Then he said, “When you went to the bathroom while I was in the taste tasting lab with Jennifer, she told me something about you.”

My heart stopped beating. I held my breath.

“She told me I have more taste buds than you,” he said, looking somewhat sheepish, somewhat swaggering. The worst part about it was I knew he was right. Household taste bragging rights belong to Mr. Meat and Potatoes.

Blame Your Parents

The third factor for taster type is genetics, which is also responsible for the traits you get from Mom and Dad. You may have the genes that allow you to taste something such as the bitter chemical PROP. Or you may not. It’s simple genetics
at work. For each trait, such as blue eyes or the ability to taste PROP, you get one gene from your mother and one from your father. If PROP tastes extremely bitter to you, it’s likely that both your PROP-tasting genes (one from Mom and one from Dad) are turned on. If you can’t taste it at all, it’s likely that both your PROP-tasting genes are turned off. And if you have a mild reaction to PROP, you may have one gene that’s on (the one from Mom or Dad) and one that’s off (the other one, from the other parent). In other words, you need at least one “PROP on” gene to react to the compound at all, but two copies of the gene in order to have a HyperTaster reaction to PROP. Keep in mind, however, that your reaction to PROP is not a universal indication of your reaction to other compounds. Just because you can’t taste PROP doesn’t mean you can’t taste PTC (phenylthiocarbamide, another bitter chemical), the bitterness in Brussels sprouts, or the bitterness in beer. In fact, “There are PROP nontasters who are Supertasters [HyperTasters],” says Bartoshuk, just to confound the matter.

Your unique tongue anatomy and genetics combine in an interesting way that results in your own unique experience of food. If you have the genetic ability to taste PROP but a low density of taste buds, you may taste food very differently from someone with a high density of taste buds who cannot taste PROP. And how these traits affect your food choices is even more complicated when you layer on life experiences.

Measuring Taste

Because of all this complexity, Bartoshuk defaults to a more straightforward test for identifying a HyperTaster: she simply asks how intense some things taste. When we were in Florida, we sampled popcorn, lasagna, peanut butter, and grape jelly. But herein lies the rub. How in the world do you measure this? What would happen if you gave both Roger and me a plate of roasted butternut squash (with sage and brown butter, please) and asked us to rate it? How would you know that his perception of bitterness is the same as my perception of bitterness? Or sweetness? Or saltiness?

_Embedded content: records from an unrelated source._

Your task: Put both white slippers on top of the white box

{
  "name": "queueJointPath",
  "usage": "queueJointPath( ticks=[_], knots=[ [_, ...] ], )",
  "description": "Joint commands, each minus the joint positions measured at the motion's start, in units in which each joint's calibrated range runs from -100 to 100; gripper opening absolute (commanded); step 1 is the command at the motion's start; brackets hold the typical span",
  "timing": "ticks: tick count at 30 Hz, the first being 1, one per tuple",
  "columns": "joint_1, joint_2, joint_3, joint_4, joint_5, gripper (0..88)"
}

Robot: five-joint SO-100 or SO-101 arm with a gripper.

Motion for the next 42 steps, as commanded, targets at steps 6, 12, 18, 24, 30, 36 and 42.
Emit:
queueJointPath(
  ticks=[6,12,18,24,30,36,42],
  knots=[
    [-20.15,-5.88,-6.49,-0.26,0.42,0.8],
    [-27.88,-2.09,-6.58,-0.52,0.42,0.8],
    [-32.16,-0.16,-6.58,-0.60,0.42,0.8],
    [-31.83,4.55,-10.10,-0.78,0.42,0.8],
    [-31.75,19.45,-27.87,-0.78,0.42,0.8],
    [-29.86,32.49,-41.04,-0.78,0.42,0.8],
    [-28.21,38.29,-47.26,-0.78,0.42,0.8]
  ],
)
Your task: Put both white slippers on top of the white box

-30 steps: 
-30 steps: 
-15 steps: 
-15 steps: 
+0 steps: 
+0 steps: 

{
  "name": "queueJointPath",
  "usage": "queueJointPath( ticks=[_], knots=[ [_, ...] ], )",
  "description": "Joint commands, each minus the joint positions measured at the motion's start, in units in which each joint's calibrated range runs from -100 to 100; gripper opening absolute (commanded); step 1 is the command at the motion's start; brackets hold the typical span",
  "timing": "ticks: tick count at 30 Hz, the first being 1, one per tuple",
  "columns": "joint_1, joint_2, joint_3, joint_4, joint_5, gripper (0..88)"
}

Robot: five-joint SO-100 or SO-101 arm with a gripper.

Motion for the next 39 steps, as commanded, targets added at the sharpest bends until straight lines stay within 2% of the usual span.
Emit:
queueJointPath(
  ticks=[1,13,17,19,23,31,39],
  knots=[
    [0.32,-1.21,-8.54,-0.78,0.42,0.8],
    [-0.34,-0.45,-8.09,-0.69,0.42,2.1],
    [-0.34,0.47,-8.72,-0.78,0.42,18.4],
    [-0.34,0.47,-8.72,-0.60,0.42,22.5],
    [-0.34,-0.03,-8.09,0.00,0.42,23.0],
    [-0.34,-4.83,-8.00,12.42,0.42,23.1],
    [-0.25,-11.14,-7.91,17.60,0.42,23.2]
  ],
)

The fact is that perception occurs in the mind. As a result, it is virtually impossible to measure accurately. Take the perception of beauty. How pretty is Angelina Jolie? How beautiful is the city of Paris? There is no definitive answer to either of these questions. The answer varies with the individual. Asking about someone’s perception of food is similarly complicated. Each person is biased
(and informed) by his own anatomy, genetics, and life experience. Taste perception is in the mouth and brain of the beholder.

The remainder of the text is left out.